• _Exercise directions_
Beginning with the first line, retype exactly the records below up to and including the line with "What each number"; pictures do not belong in the copy.

• _Dataset records_
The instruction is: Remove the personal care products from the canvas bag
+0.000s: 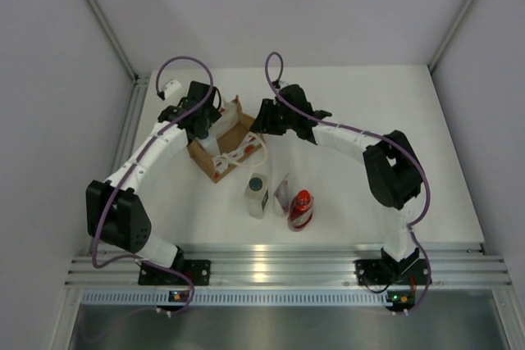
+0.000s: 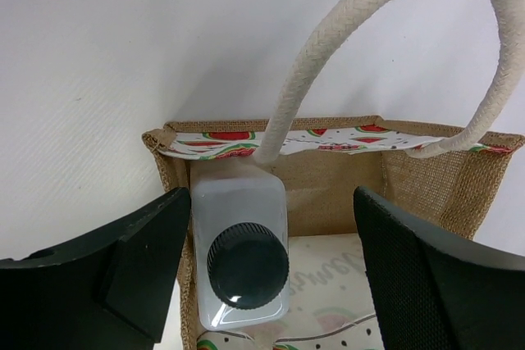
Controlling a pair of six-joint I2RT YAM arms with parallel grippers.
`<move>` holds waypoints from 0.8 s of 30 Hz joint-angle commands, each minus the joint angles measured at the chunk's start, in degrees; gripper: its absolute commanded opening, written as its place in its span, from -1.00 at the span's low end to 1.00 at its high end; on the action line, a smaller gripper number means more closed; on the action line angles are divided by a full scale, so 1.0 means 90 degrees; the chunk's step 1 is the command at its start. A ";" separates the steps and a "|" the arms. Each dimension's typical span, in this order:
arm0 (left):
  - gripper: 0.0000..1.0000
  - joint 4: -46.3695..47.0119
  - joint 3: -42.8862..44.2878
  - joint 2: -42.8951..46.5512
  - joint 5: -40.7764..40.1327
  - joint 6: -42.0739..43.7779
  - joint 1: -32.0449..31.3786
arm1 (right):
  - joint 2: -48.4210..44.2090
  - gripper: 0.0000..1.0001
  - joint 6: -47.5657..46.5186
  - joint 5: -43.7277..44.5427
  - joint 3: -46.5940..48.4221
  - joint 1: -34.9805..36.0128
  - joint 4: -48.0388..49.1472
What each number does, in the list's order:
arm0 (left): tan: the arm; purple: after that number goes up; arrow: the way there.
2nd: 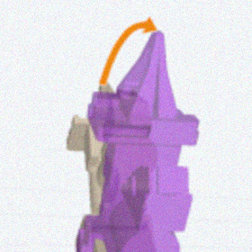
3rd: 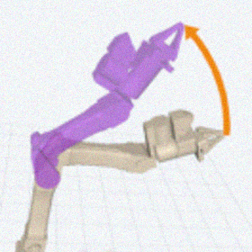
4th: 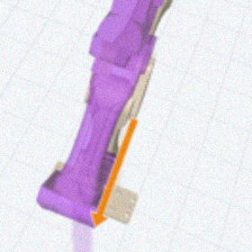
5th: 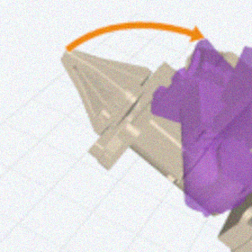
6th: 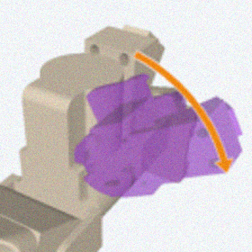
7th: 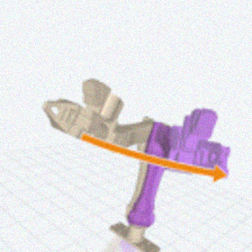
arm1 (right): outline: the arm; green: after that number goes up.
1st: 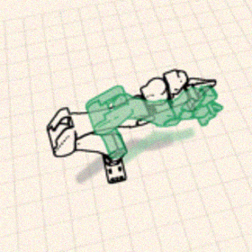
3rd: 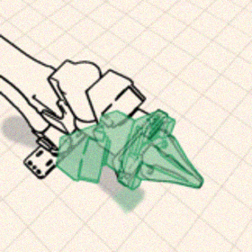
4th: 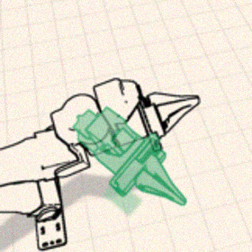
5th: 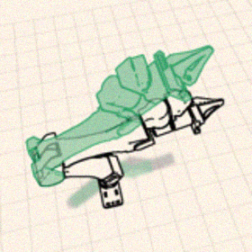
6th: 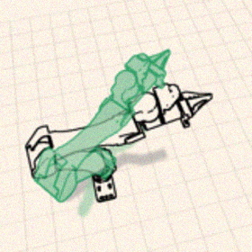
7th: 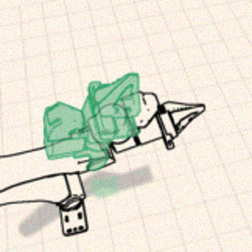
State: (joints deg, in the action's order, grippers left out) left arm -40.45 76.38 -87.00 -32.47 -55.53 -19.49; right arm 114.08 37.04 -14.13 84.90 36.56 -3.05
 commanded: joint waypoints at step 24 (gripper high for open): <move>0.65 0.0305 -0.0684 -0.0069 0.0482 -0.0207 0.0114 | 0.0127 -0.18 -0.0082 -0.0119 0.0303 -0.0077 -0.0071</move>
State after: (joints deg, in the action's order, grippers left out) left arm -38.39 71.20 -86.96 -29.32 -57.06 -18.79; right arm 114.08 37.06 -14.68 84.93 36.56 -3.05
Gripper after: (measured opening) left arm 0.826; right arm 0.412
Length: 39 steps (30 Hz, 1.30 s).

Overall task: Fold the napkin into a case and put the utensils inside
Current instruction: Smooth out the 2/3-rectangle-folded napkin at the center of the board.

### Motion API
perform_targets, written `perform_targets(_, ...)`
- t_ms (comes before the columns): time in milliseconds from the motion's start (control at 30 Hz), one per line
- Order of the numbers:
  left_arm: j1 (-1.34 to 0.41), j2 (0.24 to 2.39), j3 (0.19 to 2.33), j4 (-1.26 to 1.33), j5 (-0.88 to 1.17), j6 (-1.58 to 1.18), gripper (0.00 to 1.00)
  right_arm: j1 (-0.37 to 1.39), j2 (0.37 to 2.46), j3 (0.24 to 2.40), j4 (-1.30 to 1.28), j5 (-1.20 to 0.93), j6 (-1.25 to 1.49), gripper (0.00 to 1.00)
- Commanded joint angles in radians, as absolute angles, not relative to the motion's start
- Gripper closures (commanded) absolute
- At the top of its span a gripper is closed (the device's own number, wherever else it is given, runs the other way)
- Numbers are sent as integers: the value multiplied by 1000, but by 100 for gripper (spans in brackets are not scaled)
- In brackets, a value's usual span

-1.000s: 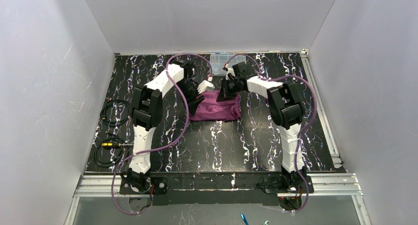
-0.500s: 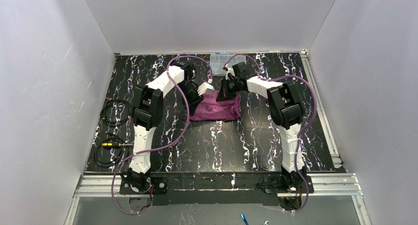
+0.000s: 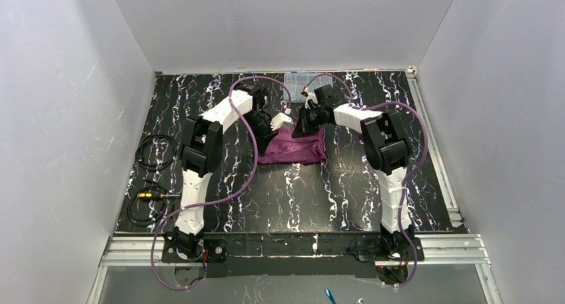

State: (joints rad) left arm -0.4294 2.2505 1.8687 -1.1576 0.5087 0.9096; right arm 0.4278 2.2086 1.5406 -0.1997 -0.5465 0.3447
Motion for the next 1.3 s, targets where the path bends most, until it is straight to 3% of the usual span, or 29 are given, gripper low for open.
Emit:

• _Reply to the task_
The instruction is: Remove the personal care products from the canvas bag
+0.000s: 
+0.000s: 
Controlling a pair of six-joint I2RT YAM arms with parallel grippers.
`<move>` holds waypoints from 0.8 s of 30 Hz joint-angle commands, each minus the joint angles measured at the chunk's start, in degrees; gripper: its absolute commanded opening, written as its place in its span, from -1.00 at the span's low end to 1.00 at its high end; on the action line, a smaller gripper number means more closed; on the action line angles are divided by a full scale, so 1.0 means 90 degrees; the chunk's step 1 is the command at its start. A ";" separates the steps and a "|" the arms. Each dimension's typical span, in this order:
arm0 (left):
  - gripper: 0.0000..1.0000
  - joint 4: -46.3695..47.0119
  - joint 3: -42.8862..44.2878
  - joint 2: -42.8951..46.5512
  - joint 5: -40.7764..40.1327
  - joint 6: -42.0739..43.7779
  - joint 1: -32.0449..31.3786
arm1 (right):
  - joint 2: -48.4210..44.2090
  - gripper: 0.0000..1.0001
  - joint 6: -47.5657..46.5186
  - joint 5: -43.7277..44.5427
  - joint 3: -46.5940..48.4221
  - joint 1: -34.9805..36.0128
  - joint 4: -48.0388..49.1472
What each number does, in the list's order:

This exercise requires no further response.